[ENTRIES PROVIDED]
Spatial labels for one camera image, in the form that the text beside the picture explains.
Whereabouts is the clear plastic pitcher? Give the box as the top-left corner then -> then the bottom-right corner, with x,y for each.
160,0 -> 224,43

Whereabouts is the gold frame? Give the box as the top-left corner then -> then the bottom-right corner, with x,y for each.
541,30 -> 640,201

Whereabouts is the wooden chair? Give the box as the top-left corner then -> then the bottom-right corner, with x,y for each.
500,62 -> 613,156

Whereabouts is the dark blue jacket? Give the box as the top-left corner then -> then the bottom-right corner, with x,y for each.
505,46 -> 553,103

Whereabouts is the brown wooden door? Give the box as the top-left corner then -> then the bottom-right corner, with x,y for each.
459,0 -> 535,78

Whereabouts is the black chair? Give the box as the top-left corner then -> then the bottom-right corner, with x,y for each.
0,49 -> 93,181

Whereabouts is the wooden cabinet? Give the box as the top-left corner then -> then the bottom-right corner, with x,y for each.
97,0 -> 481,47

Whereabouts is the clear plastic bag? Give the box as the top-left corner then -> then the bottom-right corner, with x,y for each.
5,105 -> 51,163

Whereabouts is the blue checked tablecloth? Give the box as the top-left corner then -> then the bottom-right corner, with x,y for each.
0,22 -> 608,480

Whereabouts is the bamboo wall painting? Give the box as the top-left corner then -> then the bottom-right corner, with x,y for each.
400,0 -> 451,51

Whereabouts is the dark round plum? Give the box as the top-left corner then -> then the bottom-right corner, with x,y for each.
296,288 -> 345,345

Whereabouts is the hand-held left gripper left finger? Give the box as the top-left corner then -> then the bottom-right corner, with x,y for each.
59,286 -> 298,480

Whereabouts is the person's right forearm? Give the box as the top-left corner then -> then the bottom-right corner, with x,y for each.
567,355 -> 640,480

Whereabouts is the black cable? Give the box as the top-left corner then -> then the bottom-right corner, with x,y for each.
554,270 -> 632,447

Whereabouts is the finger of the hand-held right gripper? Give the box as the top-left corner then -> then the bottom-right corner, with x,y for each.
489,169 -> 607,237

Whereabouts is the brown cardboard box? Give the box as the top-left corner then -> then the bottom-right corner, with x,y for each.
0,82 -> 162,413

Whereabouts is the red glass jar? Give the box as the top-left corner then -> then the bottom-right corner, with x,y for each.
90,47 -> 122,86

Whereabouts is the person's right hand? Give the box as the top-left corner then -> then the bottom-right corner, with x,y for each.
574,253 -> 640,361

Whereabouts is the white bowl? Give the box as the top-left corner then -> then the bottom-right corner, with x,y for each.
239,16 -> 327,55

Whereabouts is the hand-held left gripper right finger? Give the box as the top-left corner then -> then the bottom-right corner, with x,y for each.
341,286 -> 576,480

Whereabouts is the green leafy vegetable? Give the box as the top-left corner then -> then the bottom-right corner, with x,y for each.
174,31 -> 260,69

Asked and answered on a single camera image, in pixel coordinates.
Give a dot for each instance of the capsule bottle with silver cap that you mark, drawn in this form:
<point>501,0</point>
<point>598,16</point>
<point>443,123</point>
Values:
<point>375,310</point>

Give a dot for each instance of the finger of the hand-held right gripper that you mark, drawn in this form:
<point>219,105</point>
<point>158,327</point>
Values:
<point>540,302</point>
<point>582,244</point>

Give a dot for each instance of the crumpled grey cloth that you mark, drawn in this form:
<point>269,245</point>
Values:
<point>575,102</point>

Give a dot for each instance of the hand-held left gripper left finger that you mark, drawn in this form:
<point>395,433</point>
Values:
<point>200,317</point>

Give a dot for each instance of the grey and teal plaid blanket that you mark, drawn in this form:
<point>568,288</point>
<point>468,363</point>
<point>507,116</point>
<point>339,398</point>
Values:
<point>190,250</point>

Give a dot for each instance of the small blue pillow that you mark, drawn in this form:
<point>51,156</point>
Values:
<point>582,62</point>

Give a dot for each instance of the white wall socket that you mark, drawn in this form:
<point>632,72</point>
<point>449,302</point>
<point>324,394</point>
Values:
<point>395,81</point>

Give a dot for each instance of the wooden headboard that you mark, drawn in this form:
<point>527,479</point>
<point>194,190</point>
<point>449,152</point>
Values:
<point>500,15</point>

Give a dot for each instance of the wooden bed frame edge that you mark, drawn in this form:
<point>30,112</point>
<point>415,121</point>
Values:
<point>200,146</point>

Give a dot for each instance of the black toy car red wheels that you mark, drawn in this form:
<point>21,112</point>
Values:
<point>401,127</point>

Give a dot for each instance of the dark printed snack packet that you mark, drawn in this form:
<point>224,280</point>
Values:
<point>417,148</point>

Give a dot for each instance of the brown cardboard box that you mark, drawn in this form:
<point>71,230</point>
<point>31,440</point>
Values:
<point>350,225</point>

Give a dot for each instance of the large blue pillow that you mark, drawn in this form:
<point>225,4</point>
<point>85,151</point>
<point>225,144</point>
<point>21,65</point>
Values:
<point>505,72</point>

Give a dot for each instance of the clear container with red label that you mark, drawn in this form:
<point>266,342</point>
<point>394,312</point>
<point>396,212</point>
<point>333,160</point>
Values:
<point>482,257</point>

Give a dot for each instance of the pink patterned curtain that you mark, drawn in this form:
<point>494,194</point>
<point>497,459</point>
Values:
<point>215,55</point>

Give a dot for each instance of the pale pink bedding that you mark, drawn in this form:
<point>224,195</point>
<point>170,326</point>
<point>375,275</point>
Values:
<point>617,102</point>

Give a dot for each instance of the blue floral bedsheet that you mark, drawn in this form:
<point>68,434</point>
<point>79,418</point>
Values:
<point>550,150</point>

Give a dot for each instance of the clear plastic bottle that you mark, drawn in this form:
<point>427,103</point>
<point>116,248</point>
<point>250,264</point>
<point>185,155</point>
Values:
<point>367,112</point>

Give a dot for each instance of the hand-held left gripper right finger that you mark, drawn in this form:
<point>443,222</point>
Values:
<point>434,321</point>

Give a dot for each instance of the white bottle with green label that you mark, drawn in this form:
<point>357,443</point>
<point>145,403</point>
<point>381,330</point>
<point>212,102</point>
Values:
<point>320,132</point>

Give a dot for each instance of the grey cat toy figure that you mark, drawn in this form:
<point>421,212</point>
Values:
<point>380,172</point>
[/ENTRIES PROVIDED]
• _PROBLEM STATEMENT_
In which lines of the records does the word "pink" appear? Copy each of them.

• _TASK RESULT_
Give a dot for each instance of the pink patterned curtain that you mark, drawn in this form:
Give a dot for each instance of the pale pink bedding that you mark, drawn in this form:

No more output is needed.